A pré-eclâmpsia e arginina estão
entre as principais causas de morbidade maternal e
neonatal. O papel da nutrição no desenvolvimento
de pré-eclâmpsia tem sido um tema de muita
discussão e alguns
dados em animais e humanos indicam que
L-arginina poderia ter um efeito benéfico.
A revista British
Medical Journal publicou recentemente um estudo onde mostrou que a
suplementação de L-arginina e vitaminas antioxidantes em
mulheres com alto risco de pré-eclâmpsia reduziu a ocorrência da
doença.
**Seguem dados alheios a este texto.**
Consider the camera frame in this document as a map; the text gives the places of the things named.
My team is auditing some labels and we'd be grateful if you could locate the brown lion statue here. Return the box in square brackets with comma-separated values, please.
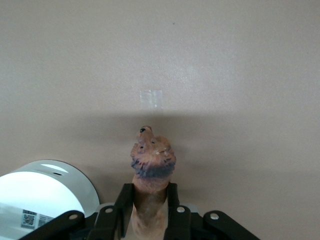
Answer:
[129, 126, 177, 240]

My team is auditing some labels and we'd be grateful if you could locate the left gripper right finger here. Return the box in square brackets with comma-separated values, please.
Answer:
[162, 182, 204, 240]

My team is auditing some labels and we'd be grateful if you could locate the clear tape patch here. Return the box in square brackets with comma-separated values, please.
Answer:
[139, 89, 164, 110]

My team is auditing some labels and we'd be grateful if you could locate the brown paper table cover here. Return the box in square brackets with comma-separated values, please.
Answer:
[0, 0, 320, 240]

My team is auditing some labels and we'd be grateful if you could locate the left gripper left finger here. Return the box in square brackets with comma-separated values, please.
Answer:
[87, 182, 136, 240]

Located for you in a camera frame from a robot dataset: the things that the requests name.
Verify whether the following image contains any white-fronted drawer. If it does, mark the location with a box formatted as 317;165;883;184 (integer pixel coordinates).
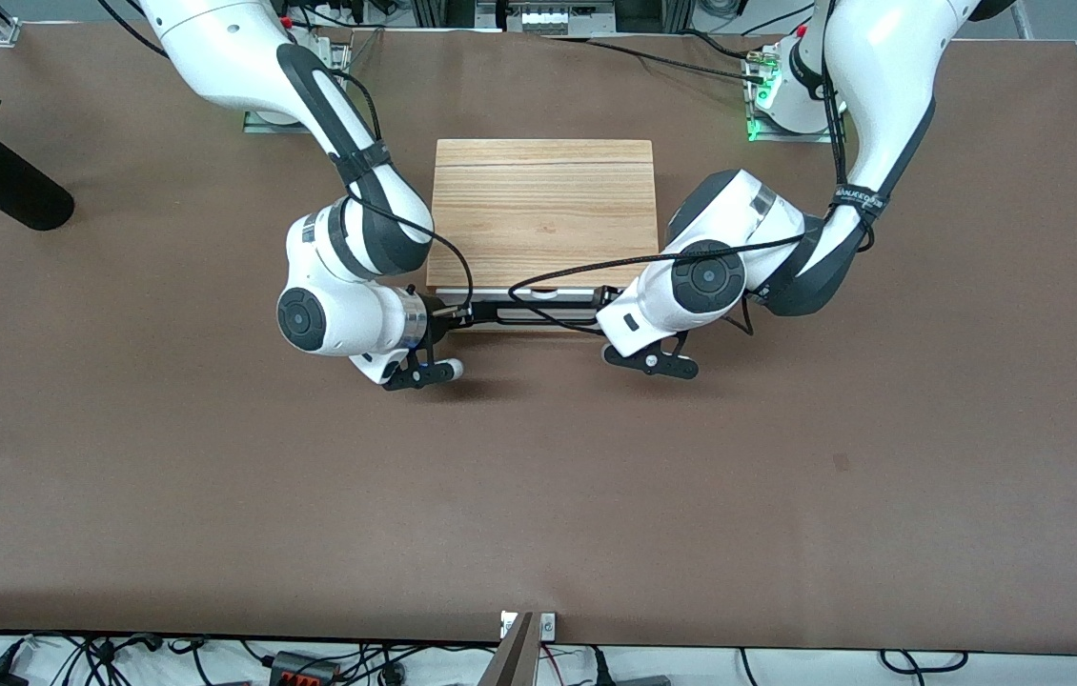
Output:
437;288;599;303

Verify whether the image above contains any wooden drawer cabinet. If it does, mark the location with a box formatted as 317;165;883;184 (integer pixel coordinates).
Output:
426;139;661;334

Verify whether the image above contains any white power strip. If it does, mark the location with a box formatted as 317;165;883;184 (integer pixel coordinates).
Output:
518;5;618;35

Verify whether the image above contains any black box with red switches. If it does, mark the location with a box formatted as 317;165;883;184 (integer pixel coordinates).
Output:
267;651;339;686

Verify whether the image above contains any black cylindrical vase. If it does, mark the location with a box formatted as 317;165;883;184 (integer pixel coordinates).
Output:
0;133;75;232

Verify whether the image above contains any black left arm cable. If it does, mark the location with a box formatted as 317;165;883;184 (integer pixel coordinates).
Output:
505;233;811;334

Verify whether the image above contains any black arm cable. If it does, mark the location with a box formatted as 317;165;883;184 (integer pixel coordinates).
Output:
305;67;478;311
505;233;811;334

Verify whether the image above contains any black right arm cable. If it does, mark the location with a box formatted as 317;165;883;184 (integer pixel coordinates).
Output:
305;67;478;311

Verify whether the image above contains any black right forearm strap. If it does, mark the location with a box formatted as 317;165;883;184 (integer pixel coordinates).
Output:
329;141;394;184

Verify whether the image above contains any black forearm strap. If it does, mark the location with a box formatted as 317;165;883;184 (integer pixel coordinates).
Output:
329;141;394;184
832;184;890;226

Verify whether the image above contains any long black table cable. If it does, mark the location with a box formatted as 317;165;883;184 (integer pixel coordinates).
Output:
538;33;787;83

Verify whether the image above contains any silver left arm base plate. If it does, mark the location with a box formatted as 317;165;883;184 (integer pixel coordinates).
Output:
743;43;849;144

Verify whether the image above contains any black left forearm strap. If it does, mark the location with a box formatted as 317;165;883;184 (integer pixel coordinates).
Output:
832;184;890;226

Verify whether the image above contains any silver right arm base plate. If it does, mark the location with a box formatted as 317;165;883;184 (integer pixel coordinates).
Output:
243;24;356;134

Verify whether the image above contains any silver table edge bracket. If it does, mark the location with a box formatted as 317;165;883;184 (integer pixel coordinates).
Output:
500;612;559;641

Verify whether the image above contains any black floor cable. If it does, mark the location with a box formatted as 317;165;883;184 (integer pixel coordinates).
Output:
880;650;970;676
24;634;168;686

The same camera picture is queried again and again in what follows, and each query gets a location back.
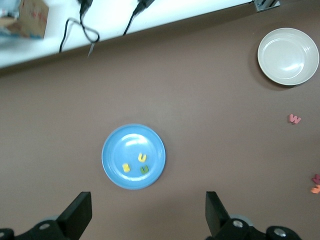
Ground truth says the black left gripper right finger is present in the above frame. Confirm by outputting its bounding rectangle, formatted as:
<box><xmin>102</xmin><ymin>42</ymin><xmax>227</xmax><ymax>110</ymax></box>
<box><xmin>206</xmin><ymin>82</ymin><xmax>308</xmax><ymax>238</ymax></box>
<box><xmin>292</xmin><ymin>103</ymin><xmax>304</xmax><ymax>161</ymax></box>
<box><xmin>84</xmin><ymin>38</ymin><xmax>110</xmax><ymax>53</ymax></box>
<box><xmin>204</xmin><ymin>191</ymin><xmax>303</xmax><ymax>240</ymax></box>

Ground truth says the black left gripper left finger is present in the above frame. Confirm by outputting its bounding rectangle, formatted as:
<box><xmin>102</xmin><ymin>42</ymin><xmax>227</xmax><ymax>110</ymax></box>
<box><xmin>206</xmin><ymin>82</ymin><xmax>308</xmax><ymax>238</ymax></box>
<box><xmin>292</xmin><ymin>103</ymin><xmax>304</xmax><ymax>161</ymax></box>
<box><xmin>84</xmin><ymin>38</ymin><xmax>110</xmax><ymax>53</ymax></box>
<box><xmin>0</xmin><ymin>191</ymin><xmax>93</xmax><ymax>240</ymax></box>

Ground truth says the blue plate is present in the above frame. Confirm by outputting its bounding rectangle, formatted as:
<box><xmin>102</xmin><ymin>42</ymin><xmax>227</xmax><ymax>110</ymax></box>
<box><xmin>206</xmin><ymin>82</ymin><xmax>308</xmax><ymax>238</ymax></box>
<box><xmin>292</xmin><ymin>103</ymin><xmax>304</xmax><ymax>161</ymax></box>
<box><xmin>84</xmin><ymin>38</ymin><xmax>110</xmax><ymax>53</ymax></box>
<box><xmin>101</xmin><ymin>123</ymin><xmax>167</xmax><ymax>190</ymax></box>

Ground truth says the brown table mat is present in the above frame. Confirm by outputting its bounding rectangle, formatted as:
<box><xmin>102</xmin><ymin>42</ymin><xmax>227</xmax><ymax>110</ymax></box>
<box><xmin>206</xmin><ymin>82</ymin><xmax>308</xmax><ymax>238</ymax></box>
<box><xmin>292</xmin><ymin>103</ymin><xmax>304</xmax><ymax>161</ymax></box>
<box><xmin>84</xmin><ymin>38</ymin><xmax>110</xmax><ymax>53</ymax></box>
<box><xmin>0</xmin><ymin>0</ymin><xmax>320</xmax><ymax>240</ymax></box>

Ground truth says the pink foam letter W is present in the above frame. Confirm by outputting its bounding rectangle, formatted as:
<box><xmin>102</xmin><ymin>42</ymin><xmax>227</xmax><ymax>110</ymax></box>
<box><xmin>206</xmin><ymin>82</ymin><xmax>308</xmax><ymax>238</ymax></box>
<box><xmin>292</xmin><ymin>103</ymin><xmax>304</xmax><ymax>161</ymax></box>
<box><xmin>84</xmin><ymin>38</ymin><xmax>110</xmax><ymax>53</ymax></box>
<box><xmin>287</xmin><ymin>113</ymin><xmax>302</xmax><ymax>125</ymax></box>

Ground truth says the beige plate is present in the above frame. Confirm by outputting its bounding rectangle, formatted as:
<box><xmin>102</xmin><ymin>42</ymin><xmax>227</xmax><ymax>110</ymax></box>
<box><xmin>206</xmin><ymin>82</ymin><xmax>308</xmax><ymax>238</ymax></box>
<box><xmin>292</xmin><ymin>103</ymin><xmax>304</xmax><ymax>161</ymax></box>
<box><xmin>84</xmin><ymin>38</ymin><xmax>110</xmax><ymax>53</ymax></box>
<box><xmin>257</xmin><ymin>27</ymin><xmax>320</xmax><ymax>86</ymax></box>

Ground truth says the cardboard box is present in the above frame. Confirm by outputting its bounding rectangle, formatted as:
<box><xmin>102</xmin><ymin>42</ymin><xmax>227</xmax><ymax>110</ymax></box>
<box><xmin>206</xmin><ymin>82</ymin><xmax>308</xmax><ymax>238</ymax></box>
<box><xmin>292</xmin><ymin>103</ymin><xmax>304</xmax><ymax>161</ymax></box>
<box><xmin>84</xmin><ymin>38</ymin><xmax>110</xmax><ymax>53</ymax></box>
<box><xmin>0</xmin><ymin>0</ymin><xmax>50</xmax><ymax>40</ymax></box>

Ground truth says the looped black cable with plug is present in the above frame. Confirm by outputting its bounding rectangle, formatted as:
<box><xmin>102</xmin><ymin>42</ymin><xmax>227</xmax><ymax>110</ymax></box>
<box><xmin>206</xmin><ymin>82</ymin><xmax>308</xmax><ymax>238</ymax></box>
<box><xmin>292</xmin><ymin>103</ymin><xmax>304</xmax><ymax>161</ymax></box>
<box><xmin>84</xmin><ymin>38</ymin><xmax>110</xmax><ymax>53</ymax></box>
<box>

As gestantes foram divididas em 3 grupos recebendo 2 barras
alimentares por dia, sendo: grupo placebo, grupo vitamina antioxidante
(250 mg vitamina C/barra, 200 UI vitamina E/barra) e L-arginina (3,3
g/barra) e grupo somente vitamina antioxidantes (250 mg vitamina C/barra,
200 UI vitamina E/barra).
A incidência
de pré-eclâmpsia foi reduzida nas mulheres que receberam L-arginina
mais vitaminas antioxidantes em comparação com o placebo.
As vitaminas antioxidantes isoladamente demonstrou benefício, mas
este efeito não foi estatisticamente significativo.
Os autores sugerem
que são necessários mais estudos para determinar se esses resultados podem
ser replicados, pois se trata de uma intervenção simples e de baixo custo, e
ainda identificar se eles são devidos a L-arginina isoladamente ou a combinação
de L-arginina com vitaminas antioxidantes.